## Work instructions
Please reproduce exactly the lines that begin the listing below, up to and including the line where "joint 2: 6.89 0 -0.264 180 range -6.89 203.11" occurs.

━━━━━ Records for this exercise

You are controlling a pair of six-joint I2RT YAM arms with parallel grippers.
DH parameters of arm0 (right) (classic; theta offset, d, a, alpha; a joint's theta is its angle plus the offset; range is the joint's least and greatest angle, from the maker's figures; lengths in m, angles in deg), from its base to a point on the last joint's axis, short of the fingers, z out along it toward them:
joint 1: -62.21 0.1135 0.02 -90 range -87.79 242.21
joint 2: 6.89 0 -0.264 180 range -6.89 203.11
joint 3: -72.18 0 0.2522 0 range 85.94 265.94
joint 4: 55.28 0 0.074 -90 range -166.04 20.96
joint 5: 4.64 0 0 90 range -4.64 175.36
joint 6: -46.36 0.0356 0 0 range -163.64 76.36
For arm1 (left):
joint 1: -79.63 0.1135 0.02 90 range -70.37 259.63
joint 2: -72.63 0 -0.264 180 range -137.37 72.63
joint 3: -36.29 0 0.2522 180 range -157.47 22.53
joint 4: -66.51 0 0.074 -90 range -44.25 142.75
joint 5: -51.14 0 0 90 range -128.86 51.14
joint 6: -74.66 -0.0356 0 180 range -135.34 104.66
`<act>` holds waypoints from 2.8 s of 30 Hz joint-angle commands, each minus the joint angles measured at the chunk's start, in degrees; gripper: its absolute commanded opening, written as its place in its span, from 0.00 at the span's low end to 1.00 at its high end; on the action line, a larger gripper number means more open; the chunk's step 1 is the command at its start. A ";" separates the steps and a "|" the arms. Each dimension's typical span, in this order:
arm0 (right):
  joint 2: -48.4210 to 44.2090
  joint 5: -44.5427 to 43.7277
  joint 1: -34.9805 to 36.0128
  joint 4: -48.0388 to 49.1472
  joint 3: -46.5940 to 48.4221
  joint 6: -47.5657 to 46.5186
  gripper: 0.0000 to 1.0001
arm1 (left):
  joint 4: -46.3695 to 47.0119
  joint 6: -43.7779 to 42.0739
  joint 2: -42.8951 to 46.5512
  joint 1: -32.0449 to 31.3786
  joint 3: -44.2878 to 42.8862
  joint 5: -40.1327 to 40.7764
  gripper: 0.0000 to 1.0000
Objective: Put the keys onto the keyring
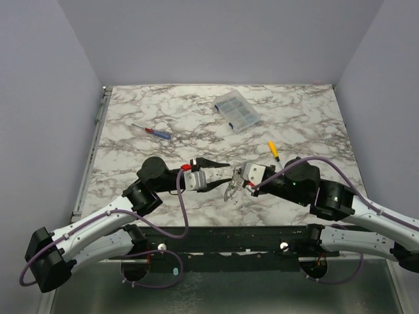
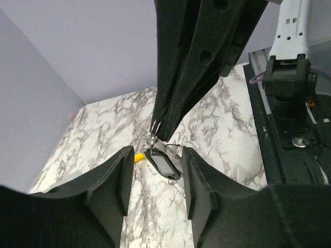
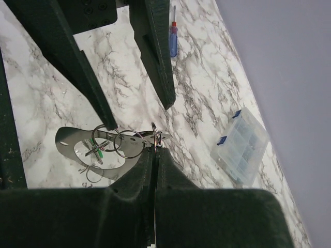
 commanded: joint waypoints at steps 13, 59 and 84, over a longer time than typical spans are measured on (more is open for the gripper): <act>-1.01 4.81 0.08 4.05 -0.19 1.69 0.01 | 3.42 -1.06 1.59 -0.03 0.88 3.08 0.35; -5.07 8.47 0.06 18.44 -3.88 5.56 0.01 | 3.43 -0.15 -0.68 -0.13 0.71 -2.23 0.00; -5.98 7.75 0.05 9.73 -3.99 5.38 0.01 | -7.29 -6.42 6.47 1.98 -2.01 1.83 0.42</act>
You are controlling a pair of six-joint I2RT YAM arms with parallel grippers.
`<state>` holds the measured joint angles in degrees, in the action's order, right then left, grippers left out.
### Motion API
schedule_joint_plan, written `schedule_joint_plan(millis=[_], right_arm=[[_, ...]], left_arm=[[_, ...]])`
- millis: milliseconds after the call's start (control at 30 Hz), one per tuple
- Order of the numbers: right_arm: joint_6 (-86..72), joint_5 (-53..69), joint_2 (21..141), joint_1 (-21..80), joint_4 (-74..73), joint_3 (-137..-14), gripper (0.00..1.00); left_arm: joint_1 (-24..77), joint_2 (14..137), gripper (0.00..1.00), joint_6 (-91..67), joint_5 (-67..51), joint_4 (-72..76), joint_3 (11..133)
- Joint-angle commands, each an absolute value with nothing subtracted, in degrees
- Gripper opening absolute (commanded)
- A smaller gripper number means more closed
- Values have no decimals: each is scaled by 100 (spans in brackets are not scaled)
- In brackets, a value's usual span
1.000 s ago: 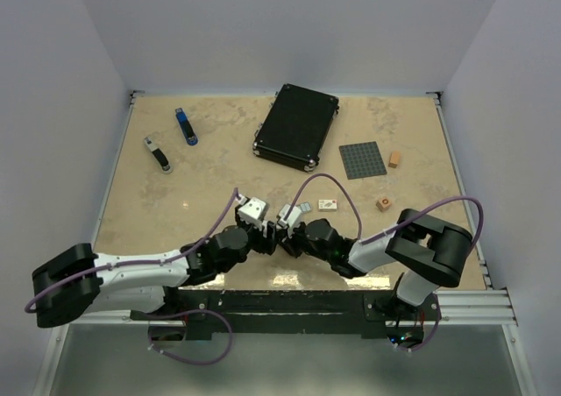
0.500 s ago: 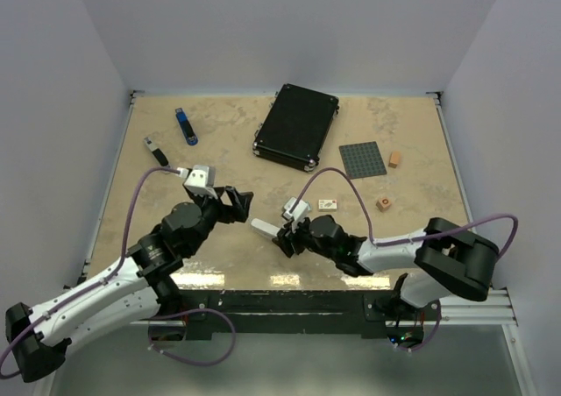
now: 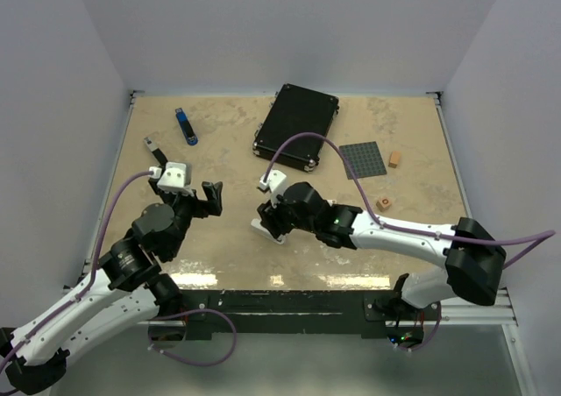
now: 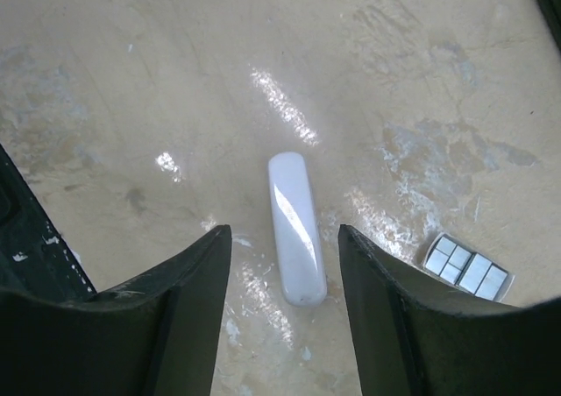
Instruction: Load the staples into the stapler
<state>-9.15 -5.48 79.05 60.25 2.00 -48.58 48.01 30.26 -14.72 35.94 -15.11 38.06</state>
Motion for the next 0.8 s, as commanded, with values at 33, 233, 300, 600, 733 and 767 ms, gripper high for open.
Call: schedule_joint_plan(millis=[33, 233, 300, 600, 733, 767], right_arm=[[-949, -686, 8463, 6003, -1625, -5764, 52], [-932, -518, 8982, 6003, -2091, -6152, 42], [-940, -571, 9174, 6003, -2197, -6196, 36], [-1063, -202, 9843, 6012, -2224, -6047, 21], [-1160, -88, 10072, 6012, -2197, -5915, 19], [-1160, -70, 10098, 6012, -2189, -5898, 19]], left_arm=[[4764, 2813, 91, -782, 4323, -1547, 3815], [4755, 2848, 92, -853, 4500, -1740, 3674], [4755, 2857, 92, -870, 4509, -1784, 3691], [4746, 2848, 92, -853, 4500, -1811, 3683], [4746, 2856, 92, -853, 4500, -1828, 3683], [4746, 2856, 92, -853, 4500, -1837, 3683]])
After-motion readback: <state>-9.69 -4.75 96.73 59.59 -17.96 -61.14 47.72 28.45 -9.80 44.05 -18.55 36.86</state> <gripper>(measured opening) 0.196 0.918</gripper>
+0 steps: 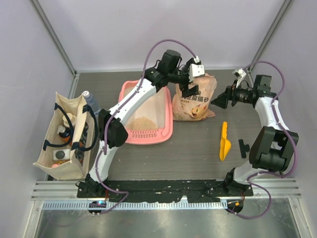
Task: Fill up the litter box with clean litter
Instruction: Close the cat litter bag at the center of the board.
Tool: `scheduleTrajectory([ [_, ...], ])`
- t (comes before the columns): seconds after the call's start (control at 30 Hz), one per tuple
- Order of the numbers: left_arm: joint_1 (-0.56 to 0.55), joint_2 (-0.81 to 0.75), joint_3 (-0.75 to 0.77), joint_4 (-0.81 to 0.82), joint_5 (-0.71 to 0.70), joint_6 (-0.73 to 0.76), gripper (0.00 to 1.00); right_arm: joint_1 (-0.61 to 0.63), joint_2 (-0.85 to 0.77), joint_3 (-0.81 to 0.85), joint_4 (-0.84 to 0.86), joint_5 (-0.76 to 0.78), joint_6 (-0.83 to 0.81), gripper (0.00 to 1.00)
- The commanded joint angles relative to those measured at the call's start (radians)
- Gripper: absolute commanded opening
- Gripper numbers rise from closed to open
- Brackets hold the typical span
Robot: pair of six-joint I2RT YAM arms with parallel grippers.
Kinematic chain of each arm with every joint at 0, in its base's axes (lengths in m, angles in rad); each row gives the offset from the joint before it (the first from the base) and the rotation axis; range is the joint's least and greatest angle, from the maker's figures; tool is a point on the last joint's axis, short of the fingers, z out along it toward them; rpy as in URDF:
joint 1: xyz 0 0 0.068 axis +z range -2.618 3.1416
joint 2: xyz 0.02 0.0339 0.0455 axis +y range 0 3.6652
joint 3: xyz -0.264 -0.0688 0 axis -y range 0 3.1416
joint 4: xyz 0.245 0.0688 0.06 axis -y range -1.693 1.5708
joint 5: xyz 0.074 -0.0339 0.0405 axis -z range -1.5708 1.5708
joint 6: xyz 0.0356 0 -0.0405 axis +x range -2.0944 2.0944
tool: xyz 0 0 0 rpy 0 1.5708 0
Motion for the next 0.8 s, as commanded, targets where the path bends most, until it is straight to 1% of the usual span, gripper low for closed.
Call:
scheduleTrajectory([
  [0.0, 0.009, 0.054, 0.046, 0.111, -0.104, 0.014, 1.0, 0.032, 0.004, 0.063, -0.018, -0.055, -0.099, 0.88],
  [0.1, 0.009, 0.053, 0.05, 0.198, -0.166, -0.041, 1.0, 0.046, 0.015, 0.067, 0.006, -0.042, -0.082, 0.85],
  [0.17, 0.009, 0.061, 0.068, 0.204, -0.175, -0.034, 1.0, 0.061, 0.009, 0.038, 0.099, -0.036, -0.036, 0.84],
  [0.2, 0.009, 0.065, 0.082, 0.194, -0.175, -0.014, 1.0, 0.066, 0.007, 0.021, 0.206, -0.022, 0.053, 0.84],
  [0.3, 0.009, 0.074, 0.065, 0.16, -0.201, 0.018, 1.0, 0.08, 0.0, -0.029, 0.398, 0.004, 0.174, 0.84],
  [0.37, 0.01, 0.076, 0.062, 0.132, -0.216, 0.024, 1.0, 0.089, 0.007, -0.034, 0.442, 0.004, 0.227, 0.82],
  [0.4, 0.01, 0.074, 0.062, 0.123, -0.221, 0.024, 1.0, 0.092, 0.015, -0.034, 0.474, -0.001, 0.246, 0.77],
  [0.47, 0.012, 0.074, 0.063, 0.109, -0.224, 0.012, 1.0, 0.104, 0.041, -0.019, 0.483, -0.033, 0.284, 0.7],
  [0.5, 0.012, 0.074, 0.063, 0.109, -0.227, 0.006, 1.0, 0.11, 0.049, -0.014, 0.48, -0.041, 0.292, 0.63],
  [0.53, 0.013, 0.078, 0.065, 0.109, -0.227, -0.008, 1.0, 0.115, 0.055, -0.011, 0.477, -0.045, 0.295, 0.61],
  [0.6, 0.015, 0.079, 0.059, 0.111, -0.224, -0.015, 1.0, 0.132, 0.059, -0.016, 0.483, -0.045, 0.292, 0.6],
  [0.77, 0.026, 0.081, 0.04, 0.131, -0.213, -0.06, 0.93, 0.147, 0.079, -0.019, 0.483, -0.018, 0.266, 0.59],
])
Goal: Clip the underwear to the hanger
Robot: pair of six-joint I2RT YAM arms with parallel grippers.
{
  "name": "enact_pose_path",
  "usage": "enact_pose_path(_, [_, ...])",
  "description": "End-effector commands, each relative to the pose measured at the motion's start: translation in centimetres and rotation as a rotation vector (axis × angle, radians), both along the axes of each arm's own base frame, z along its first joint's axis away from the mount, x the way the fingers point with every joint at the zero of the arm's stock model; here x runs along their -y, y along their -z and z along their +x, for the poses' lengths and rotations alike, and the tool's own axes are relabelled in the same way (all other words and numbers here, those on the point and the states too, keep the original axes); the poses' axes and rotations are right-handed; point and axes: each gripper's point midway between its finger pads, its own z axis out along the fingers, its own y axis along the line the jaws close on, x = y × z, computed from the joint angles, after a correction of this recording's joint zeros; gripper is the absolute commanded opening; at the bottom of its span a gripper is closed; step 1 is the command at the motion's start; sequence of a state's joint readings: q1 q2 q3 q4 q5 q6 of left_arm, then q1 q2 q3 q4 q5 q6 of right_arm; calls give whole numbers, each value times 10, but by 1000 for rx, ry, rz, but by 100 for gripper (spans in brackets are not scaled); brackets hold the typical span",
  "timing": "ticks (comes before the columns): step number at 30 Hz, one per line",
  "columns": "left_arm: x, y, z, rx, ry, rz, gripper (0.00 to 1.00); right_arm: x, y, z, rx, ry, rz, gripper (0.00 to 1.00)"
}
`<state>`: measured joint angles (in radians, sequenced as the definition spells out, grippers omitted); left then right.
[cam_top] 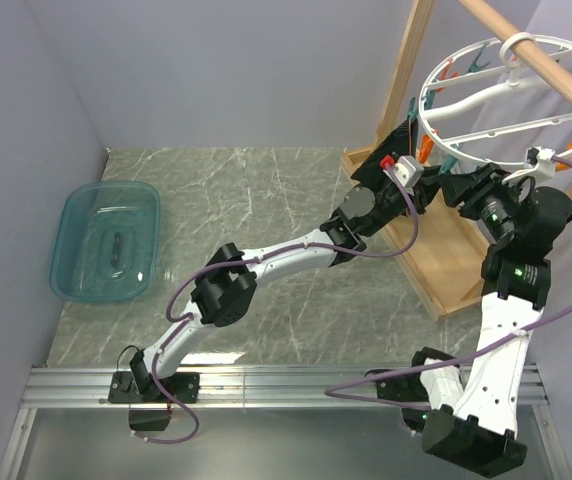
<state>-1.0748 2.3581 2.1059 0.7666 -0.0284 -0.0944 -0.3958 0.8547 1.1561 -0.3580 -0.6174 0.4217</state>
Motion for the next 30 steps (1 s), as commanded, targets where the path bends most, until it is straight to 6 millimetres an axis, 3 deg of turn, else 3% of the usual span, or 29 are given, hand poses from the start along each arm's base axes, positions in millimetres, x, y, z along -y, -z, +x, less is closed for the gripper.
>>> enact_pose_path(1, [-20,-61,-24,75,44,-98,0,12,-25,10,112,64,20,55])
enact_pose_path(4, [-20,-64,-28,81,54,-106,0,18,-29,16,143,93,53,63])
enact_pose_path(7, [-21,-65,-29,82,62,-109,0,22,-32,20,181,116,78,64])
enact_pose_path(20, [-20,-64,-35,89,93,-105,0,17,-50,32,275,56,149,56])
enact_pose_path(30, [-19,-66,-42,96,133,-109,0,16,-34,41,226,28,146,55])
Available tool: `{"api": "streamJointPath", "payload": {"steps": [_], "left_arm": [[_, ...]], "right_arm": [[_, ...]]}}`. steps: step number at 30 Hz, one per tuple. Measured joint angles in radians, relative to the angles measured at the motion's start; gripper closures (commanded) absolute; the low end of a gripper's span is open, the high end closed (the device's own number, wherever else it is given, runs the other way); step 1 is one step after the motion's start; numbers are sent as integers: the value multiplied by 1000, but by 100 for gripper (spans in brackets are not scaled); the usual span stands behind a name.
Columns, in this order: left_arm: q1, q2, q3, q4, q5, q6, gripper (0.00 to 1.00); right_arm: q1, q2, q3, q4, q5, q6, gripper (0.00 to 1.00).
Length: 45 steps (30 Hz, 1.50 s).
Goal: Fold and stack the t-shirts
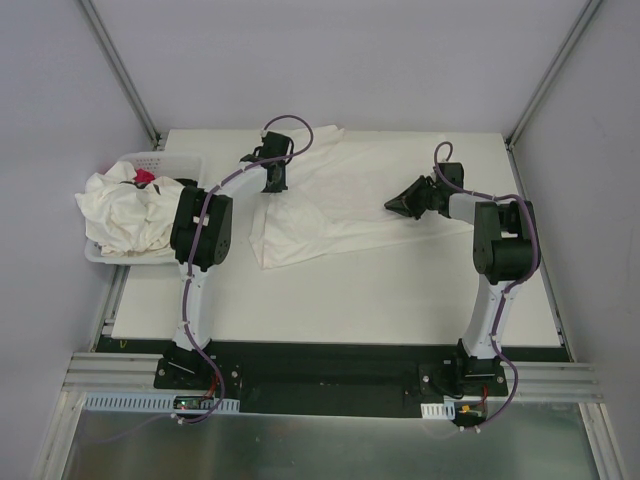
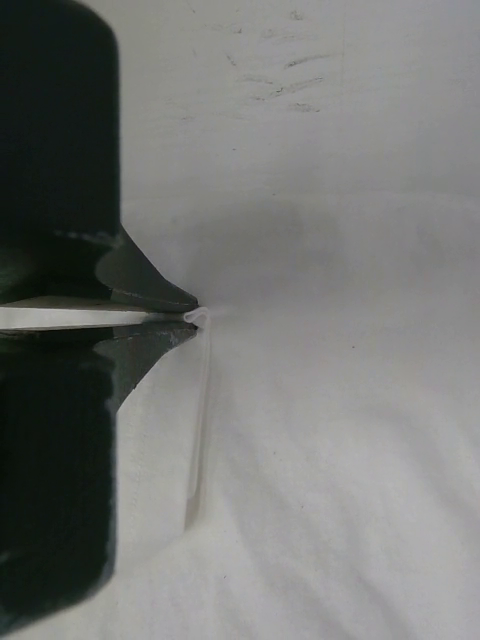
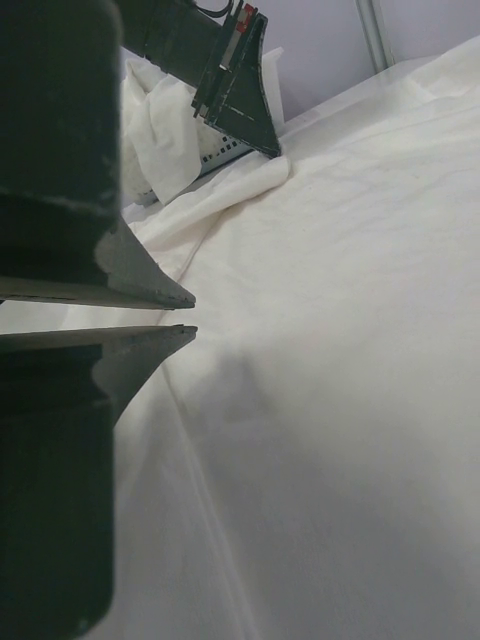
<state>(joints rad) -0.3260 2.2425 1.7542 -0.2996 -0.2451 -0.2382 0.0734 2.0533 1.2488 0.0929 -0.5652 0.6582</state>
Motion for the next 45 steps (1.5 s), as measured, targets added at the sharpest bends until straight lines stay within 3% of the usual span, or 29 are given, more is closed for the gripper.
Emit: {"api": "streamJointPath", "payload": {"steps": [25, 38, 41, 42, 43, 44, 45], "left_arm": [[-115, -138, 94, -162, -31, 19, 100], [-137, -165, 100, -186, -55, 30, 100], [-137, -147, 100, -185, -56, 30, 94], [-137, -136, 100, -185, -56, 30, 86], [-137, -120, 100, -185, -56, 29, 84], [-137, -104, 100, -184, -56, 29, 79], [-137, -90, 100, -184, -56, 27, 66]], "right_arm": [[18, 3, -10, 54, -2, 25, 87], [1, 2, -91, 98, -27, 42, 87], [-19, -15, -110, 97, -27, 45, 87], [-26, -25, -115, 97, -27, 45, 87], [-33, -36, -118, 97, -28, 45, 87], [-39, -47, -118, 97, -28, 45, 87], [-43, -58, -118, 99, -29, 45, 87]]}}
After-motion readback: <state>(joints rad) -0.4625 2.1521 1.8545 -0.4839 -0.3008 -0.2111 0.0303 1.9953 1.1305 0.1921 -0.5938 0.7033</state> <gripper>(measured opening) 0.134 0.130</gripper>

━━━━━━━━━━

## Answer area
You are controlling a pair of six-joint I2RT YAM arms with parallel grippers.
DH parameters of arm0 (right) (classic; theta offset, d, a, alpha; a joint's theta is its angle plus the offset; range is the joint's least and greatest angle, from the maker's figures; lengths in m, angles in deg), from its base to a point on the last joint's axis, short of the fingers, z out along it toward them:
joint 1: -62.21 0.1135 0.02 -90 range -87.79 242.21
joint 2: 6.89 0 -0.264 180 range -6.89 203.11

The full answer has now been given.